What you are asked to do »
Where the records below reach the line containing "Provide the mask of every instance of the soda", start transcribing, and end with the line containing "Provide the mask of every instance of the human", exactly and with nothing else added.
[Records provided — start]
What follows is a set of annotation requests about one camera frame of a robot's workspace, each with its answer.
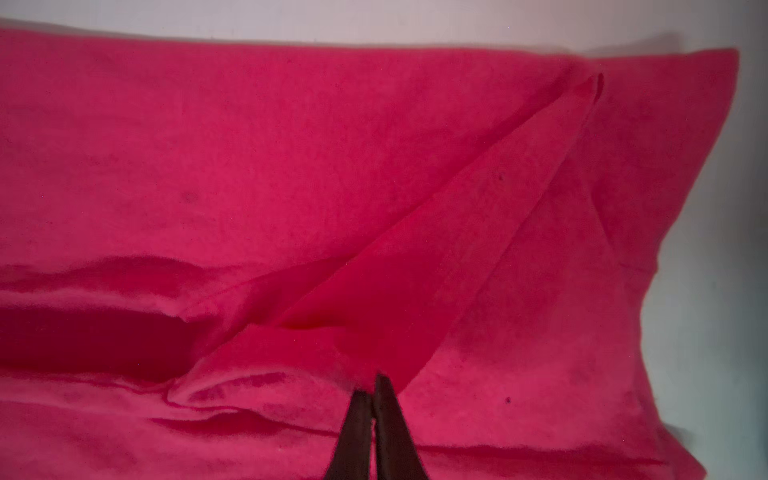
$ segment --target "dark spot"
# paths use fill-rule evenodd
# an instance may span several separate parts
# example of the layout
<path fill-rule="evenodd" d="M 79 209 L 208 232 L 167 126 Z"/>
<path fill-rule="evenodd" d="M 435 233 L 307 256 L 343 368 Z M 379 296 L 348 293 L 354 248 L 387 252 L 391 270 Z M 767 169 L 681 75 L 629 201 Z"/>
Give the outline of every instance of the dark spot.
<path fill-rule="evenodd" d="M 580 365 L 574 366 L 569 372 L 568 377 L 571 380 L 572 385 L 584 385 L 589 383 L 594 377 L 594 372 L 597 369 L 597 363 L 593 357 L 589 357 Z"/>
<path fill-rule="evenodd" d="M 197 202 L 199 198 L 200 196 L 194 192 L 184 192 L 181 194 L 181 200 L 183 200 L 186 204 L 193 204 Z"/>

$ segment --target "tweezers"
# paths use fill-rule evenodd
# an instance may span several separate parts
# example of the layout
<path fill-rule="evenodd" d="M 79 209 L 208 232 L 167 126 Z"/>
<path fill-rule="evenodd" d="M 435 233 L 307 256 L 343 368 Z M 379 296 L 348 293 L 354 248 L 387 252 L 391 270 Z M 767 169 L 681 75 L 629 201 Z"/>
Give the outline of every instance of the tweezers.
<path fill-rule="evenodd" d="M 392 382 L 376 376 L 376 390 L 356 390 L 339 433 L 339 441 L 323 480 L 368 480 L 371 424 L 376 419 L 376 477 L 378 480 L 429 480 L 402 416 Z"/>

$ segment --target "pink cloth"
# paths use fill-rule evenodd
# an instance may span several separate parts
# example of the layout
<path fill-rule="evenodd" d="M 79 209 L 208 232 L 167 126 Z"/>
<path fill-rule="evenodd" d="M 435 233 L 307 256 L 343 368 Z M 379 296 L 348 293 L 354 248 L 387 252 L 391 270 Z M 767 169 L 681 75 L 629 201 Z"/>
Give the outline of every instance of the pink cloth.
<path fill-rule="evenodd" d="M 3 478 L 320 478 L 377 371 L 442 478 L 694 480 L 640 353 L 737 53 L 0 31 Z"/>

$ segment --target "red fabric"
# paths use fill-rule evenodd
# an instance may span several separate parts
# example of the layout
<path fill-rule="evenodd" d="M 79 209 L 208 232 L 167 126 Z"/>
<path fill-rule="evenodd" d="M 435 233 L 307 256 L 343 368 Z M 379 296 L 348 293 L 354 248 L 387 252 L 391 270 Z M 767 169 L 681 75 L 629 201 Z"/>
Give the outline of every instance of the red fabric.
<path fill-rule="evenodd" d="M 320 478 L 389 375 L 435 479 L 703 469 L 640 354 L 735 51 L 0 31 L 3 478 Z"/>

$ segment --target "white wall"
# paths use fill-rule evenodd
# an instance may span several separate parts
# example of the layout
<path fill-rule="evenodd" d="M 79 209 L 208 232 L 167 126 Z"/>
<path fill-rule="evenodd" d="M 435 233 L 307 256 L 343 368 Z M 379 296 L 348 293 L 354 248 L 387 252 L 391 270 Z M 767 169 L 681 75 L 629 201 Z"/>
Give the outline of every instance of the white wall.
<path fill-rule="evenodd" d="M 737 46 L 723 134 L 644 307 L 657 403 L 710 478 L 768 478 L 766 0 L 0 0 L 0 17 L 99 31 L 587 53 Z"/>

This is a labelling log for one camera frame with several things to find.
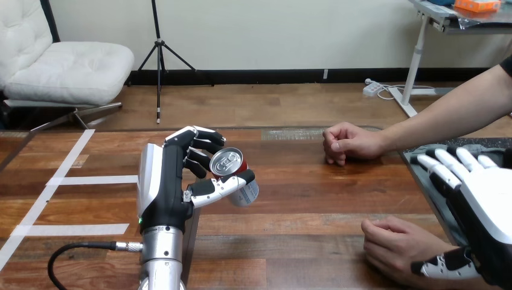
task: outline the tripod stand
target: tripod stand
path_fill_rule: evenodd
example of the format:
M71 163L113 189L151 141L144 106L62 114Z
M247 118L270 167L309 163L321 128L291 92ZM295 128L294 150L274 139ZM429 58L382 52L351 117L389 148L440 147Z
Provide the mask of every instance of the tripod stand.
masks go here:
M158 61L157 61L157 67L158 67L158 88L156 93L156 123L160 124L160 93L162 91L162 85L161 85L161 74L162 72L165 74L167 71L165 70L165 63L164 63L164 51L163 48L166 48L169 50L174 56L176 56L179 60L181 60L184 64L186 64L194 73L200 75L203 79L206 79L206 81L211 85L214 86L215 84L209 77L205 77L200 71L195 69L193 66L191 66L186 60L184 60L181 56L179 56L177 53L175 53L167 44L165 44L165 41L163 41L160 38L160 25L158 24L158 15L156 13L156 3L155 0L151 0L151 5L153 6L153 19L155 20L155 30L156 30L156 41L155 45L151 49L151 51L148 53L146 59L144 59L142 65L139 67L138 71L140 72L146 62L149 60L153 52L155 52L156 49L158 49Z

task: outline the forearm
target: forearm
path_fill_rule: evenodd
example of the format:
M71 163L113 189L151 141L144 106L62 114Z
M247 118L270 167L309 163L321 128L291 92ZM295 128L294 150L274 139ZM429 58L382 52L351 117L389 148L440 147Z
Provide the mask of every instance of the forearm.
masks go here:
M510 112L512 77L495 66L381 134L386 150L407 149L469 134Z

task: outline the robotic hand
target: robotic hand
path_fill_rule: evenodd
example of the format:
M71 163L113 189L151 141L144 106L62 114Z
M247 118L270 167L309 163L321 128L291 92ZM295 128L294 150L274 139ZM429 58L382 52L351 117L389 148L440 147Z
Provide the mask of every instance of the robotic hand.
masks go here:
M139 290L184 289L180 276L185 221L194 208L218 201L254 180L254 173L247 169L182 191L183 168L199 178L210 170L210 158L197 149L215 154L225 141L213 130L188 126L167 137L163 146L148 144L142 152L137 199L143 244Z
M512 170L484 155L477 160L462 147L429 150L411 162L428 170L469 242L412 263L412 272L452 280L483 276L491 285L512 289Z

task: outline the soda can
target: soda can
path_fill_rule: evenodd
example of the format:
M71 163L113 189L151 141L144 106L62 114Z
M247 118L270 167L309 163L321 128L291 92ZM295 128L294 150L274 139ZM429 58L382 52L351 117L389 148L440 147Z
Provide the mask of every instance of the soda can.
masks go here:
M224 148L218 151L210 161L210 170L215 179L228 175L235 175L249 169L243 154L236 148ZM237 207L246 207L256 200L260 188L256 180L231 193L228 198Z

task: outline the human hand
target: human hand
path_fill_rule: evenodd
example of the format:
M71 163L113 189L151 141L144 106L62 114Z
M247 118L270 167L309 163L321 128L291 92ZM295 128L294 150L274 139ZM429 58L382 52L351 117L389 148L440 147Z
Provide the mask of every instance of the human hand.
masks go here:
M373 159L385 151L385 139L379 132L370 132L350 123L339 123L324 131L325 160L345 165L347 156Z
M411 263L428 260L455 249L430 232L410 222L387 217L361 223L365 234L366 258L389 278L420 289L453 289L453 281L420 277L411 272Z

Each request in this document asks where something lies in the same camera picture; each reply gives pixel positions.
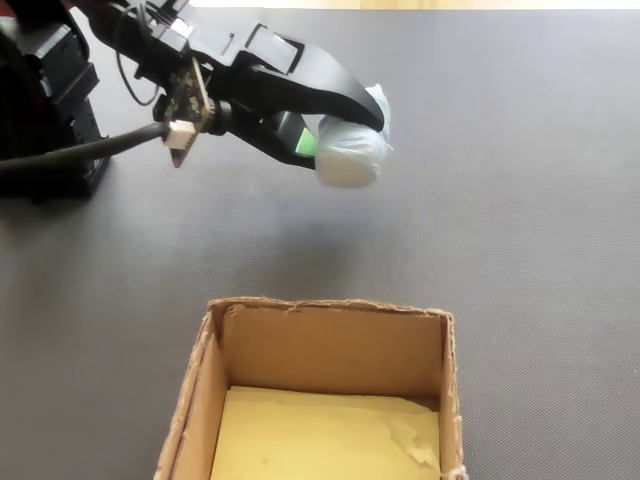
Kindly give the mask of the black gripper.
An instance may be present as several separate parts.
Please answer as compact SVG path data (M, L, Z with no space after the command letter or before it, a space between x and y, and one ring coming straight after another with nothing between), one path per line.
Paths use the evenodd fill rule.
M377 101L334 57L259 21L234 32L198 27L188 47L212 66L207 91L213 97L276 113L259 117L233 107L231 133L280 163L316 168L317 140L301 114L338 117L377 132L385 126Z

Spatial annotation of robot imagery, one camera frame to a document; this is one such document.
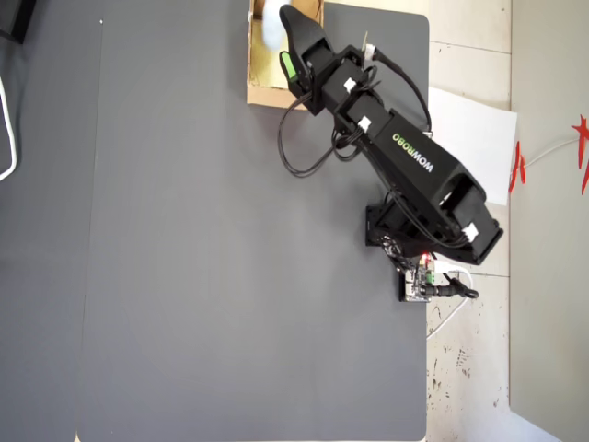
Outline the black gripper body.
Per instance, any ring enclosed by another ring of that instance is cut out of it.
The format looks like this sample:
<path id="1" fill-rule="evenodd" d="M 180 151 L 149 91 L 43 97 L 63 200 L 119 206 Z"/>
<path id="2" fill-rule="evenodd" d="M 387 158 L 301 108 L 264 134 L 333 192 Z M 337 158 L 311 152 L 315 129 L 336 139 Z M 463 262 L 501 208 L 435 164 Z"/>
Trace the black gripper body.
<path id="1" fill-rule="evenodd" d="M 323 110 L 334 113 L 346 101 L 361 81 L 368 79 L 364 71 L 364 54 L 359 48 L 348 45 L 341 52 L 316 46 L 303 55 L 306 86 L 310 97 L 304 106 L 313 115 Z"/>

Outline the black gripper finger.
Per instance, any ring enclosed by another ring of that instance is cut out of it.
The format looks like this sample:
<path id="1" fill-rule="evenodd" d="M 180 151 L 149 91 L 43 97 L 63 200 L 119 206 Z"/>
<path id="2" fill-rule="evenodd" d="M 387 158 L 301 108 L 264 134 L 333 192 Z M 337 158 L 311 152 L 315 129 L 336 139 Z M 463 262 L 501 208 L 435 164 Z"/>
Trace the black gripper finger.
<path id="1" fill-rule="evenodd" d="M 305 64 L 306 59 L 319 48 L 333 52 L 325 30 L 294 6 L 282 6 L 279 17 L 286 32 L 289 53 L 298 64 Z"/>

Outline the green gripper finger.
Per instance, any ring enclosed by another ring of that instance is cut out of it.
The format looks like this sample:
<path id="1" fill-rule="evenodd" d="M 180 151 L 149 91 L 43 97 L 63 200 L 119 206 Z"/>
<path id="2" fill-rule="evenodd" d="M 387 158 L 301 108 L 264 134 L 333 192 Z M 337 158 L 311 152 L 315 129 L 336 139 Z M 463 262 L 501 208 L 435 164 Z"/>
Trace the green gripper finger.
[Records provided — finish]
Problem solution »
Provide the mask of every instance of the soda can.
masks go here:
M224 148L218 151L210 161L210 170L215 179L228 175L235 175L249 169L243 154L236 148ZM237 207L246 207L256 200L260 188L256 180L231 193L228 198Z

task: outline the human hand
target: human hand
path_fill_rule: evenodd
example of the format:
M71 163L113 189L151 141L144 106L62 114Z
M247 118L270 167L309 163L321 128L291 92ZM295 128L294 150L274 139ZM429 58L382 52L351 117L389 148L440 147Z
Provide the mask of every instance of the human hand.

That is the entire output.